Recorded data =>
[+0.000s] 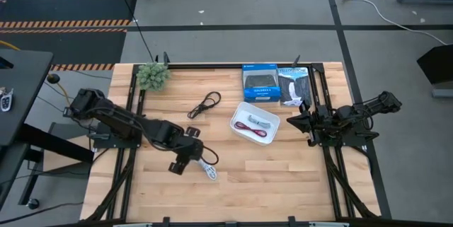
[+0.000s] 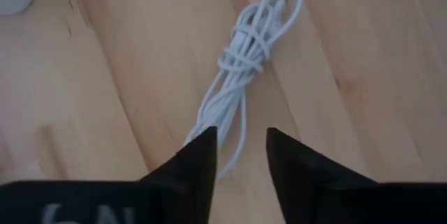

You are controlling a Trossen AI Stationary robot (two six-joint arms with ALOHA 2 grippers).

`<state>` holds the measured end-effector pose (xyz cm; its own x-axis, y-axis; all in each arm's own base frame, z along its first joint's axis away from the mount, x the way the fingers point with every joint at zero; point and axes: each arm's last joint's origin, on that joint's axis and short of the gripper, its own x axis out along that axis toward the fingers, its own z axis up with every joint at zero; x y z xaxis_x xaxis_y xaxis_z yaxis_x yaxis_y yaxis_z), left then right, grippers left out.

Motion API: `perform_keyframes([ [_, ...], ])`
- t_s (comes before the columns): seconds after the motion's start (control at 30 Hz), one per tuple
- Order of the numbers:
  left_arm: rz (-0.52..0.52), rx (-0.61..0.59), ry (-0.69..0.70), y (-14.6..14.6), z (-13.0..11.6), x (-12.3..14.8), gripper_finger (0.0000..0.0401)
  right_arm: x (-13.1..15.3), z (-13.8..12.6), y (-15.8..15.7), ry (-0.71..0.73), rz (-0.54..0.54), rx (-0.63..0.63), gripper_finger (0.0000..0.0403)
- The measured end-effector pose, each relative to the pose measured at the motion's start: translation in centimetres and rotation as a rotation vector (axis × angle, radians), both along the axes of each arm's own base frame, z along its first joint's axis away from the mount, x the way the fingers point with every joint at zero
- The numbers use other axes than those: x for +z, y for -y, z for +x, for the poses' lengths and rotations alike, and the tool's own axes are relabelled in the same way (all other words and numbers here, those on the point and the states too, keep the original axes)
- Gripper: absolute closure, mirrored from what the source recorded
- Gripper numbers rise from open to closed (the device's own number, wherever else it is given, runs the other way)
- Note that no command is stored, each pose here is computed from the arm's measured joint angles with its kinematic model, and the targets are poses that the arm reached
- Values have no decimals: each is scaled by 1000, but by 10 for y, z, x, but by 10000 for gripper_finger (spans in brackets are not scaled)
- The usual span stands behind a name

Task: Pick and place USB-C Cables
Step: Put the white charger cable into the white bin

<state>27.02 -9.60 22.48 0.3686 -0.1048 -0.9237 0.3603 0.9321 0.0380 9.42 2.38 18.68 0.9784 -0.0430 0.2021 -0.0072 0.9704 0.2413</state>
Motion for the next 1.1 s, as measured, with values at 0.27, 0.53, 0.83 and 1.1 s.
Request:
perform_keyframes([
  [0.27,35,-43,-10,3,7,-30,208,0,0,0,0,0,0,389],
  [0.53,101,-93,-66,7,19,-64,221,0,0,0,1,0,0,389],
  [0.83,141,-113,-135,7,20,-80,266,0,0,0,0,0,0,389],
  [1.1,104,-64,-180,7,23,-73,362,0,0,0,1,0,0,389],
])
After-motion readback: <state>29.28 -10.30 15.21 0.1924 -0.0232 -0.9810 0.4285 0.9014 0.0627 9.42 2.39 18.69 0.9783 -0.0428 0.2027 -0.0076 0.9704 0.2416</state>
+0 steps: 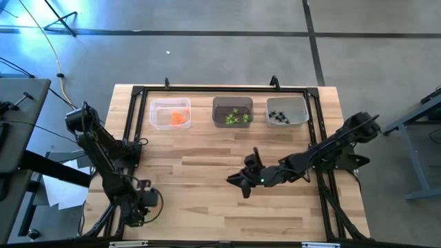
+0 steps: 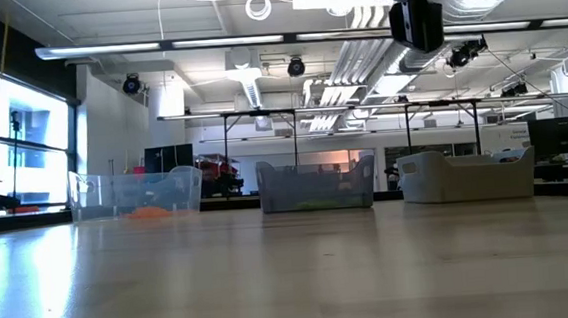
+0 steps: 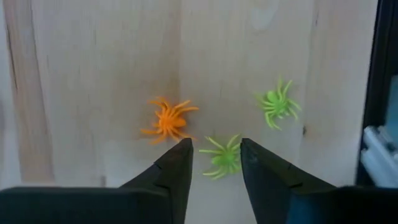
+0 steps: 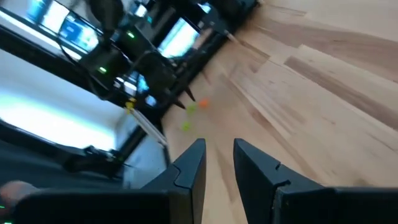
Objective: Sort Halloween decoration
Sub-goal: Put the orange spider toy into the transparent bin
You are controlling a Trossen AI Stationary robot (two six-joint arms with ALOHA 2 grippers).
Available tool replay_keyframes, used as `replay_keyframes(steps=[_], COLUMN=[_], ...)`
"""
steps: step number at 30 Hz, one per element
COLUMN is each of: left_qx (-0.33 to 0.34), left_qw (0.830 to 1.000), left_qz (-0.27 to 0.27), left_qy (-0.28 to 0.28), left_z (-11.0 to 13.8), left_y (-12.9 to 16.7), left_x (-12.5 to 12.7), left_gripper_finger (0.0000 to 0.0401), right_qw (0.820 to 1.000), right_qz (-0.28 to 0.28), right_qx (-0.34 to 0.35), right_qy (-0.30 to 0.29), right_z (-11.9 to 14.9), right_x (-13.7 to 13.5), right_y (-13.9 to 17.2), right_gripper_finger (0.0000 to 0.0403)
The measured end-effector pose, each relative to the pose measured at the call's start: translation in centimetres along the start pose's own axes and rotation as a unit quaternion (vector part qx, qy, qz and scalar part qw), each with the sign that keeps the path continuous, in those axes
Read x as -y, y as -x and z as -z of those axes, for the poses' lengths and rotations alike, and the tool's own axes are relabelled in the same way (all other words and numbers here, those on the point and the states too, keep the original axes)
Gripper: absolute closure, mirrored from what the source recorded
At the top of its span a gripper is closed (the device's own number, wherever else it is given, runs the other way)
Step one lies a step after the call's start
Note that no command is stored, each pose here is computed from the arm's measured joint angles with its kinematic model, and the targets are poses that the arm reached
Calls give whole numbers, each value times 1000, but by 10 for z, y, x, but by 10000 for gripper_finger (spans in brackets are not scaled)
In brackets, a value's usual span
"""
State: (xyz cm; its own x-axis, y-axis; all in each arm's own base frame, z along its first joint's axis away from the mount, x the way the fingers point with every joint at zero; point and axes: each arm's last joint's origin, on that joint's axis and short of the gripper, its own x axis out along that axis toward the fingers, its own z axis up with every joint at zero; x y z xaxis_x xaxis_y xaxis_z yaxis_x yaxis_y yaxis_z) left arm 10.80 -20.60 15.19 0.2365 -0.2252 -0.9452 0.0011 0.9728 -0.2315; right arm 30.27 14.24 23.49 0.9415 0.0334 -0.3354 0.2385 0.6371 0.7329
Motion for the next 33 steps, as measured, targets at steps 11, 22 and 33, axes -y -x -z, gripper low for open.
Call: replay_keyframes(steps=[11,22,33], left_qx=[43,-8,1], left_qw=[991,988,991], left_qz=[-41,-94,-119], left_qy=[-120,-122,-67], left_z=[-6,-3,-1], left_y=[-1,-23,-30], left_x=[-5,-9,-11], left_gripper_finger=[229,214,236], right_qw=[999,999,999], right_qz=[22,25,29], right_qx=[-13,-14,-17], right_qy=[29,30,32], right_z=[-5,-5,-4], right_x=[-8,-7,-7], right_y=[-1,-1,-1], right_gripper_finger=[325,324,324])
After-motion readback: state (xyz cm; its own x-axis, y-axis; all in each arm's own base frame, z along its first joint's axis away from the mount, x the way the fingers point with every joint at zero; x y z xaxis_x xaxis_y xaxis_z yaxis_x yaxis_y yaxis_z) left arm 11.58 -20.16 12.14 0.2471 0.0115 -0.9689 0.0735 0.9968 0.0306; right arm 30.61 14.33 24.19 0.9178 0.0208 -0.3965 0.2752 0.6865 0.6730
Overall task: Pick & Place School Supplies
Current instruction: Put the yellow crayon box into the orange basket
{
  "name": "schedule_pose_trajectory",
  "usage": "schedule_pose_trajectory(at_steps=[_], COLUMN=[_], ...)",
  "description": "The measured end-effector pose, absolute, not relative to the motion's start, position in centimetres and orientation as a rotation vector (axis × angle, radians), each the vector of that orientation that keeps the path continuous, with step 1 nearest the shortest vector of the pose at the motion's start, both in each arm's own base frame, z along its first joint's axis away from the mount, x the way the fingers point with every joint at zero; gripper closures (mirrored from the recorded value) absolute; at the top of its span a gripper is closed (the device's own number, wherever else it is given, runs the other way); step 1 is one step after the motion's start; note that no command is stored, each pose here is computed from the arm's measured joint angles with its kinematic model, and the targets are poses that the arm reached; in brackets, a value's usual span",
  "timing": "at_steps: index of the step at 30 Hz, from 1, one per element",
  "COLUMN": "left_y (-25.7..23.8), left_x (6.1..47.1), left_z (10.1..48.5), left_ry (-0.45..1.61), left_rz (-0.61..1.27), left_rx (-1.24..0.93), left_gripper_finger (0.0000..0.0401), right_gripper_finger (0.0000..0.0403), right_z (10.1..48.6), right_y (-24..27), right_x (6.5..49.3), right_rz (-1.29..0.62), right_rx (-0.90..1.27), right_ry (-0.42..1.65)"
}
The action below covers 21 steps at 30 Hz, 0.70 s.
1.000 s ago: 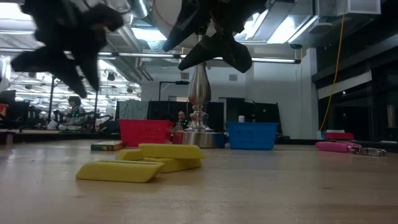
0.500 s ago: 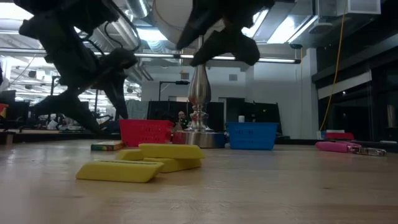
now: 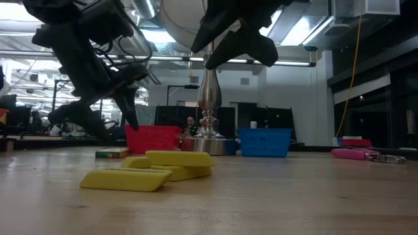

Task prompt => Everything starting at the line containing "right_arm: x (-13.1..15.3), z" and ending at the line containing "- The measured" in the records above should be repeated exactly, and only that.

Result for this task =>
  right_arm: x (-13.1..15.3), z (-13.8..12.6), y (-15.8..15.7), ry (-0.71..0.73), rz (-0.54..0.54), rx (-0.63..0.63), gripper_finger (0.0000..0.0403)
- The measured end-effector pose, each relative to the pose measured at the motion's start: translation in centimetres and rotation as a rotation vector (axis × angle, radians), both along the axes of each arm's own base frame, z along its first joint's axis away from the mount, x the way the fingers point with every joint at zero

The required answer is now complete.